* EXERCISE BRIEF: Look for the string "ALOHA" in the listing. Copy each line that has it.

* SUPPLIED RECORDS:
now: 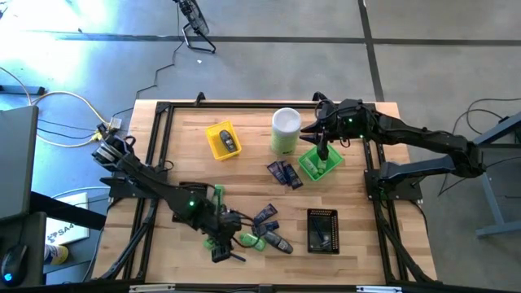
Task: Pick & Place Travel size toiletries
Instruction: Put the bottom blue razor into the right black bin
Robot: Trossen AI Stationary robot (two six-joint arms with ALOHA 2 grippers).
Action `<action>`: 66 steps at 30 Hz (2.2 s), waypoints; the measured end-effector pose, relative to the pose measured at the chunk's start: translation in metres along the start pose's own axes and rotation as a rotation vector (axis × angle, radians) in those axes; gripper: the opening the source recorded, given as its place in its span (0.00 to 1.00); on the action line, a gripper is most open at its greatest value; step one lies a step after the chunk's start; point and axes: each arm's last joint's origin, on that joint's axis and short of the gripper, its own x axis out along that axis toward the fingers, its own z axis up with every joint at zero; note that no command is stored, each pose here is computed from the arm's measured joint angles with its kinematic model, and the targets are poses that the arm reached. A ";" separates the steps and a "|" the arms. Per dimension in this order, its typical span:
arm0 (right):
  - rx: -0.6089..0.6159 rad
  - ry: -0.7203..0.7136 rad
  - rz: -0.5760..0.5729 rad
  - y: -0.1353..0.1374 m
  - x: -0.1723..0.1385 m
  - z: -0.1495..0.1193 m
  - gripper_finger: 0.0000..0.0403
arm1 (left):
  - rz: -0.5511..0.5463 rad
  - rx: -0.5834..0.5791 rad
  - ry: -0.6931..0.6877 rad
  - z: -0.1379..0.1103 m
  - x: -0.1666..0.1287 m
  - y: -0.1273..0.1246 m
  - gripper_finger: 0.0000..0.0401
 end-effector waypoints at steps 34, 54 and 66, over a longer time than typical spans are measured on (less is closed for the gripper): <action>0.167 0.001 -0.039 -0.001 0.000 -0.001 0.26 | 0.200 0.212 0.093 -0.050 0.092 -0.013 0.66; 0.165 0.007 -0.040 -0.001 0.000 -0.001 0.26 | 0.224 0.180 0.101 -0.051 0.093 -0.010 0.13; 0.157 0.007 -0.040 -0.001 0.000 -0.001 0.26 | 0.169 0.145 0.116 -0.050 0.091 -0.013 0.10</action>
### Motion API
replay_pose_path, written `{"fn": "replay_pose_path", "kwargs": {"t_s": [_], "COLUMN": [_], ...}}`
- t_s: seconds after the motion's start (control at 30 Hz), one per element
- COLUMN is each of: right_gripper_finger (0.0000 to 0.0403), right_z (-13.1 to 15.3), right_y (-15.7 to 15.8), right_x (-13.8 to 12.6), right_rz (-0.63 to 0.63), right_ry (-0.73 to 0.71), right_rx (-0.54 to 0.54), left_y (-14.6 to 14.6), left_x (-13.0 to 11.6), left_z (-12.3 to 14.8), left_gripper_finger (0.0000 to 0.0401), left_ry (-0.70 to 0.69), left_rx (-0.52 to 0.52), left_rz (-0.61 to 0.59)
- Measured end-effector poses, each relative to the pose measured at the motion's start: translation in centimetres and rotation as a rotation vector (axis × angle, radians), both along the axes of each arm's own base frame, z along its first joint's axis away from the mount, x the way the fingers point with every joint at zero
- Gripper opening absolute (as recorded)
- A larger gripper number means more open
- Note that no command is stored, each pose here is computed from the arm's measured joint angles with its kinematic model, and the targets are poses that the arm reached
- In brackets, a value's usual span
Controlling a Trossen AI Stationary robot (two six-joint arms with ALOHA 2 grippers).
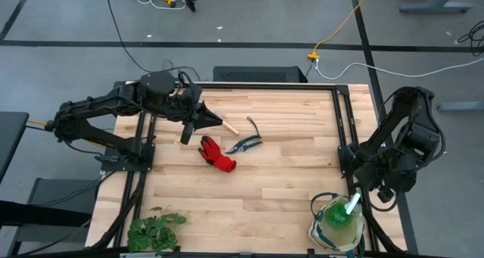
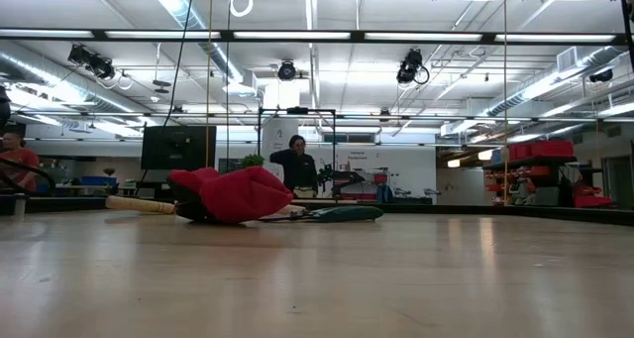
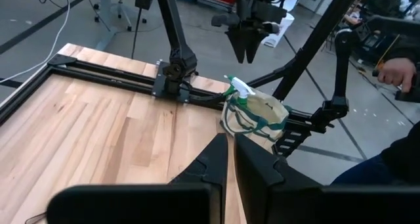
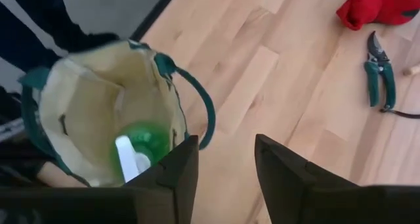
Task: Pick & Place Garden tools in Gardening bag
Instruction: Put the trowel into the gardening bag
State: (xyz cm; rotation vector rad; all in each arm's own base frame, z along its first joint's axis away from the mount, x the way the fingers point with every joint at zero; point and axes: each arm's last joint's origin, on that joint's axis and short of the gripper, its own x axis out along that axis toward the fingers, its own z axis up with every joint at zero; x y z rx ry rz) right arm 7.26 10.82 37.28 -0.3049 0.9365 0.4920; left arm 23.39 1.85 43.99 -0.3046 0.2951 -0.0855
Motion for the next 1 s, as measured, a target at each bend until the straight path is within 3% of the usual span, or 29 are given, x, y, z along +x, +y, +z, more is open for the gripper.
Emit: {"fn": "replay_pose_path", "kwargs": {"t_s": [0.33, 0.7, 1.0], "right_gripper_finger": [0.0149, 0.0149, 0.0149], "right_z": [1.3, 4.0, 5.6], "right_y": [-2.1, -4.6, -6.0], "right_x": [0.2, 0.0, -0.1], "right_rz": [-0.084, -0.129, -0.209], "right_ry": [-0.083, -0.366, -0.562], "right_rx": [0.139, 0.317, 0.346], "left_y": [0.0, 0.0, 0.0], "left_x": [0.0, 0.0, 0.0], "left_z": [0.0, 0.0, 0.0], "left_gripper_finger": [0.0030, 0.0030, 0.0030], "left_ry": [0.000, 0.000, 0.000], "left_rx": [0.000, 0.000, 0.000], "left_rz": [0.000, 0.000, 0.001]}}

* ANSWER BOX:
Robot: Trossen AI Stationary robot (two six-joint arms with ALOHA 2 grippers).
Controlling a Trossen AI Stationary robot (two six-joint arms with ALOHA 2 grippers).

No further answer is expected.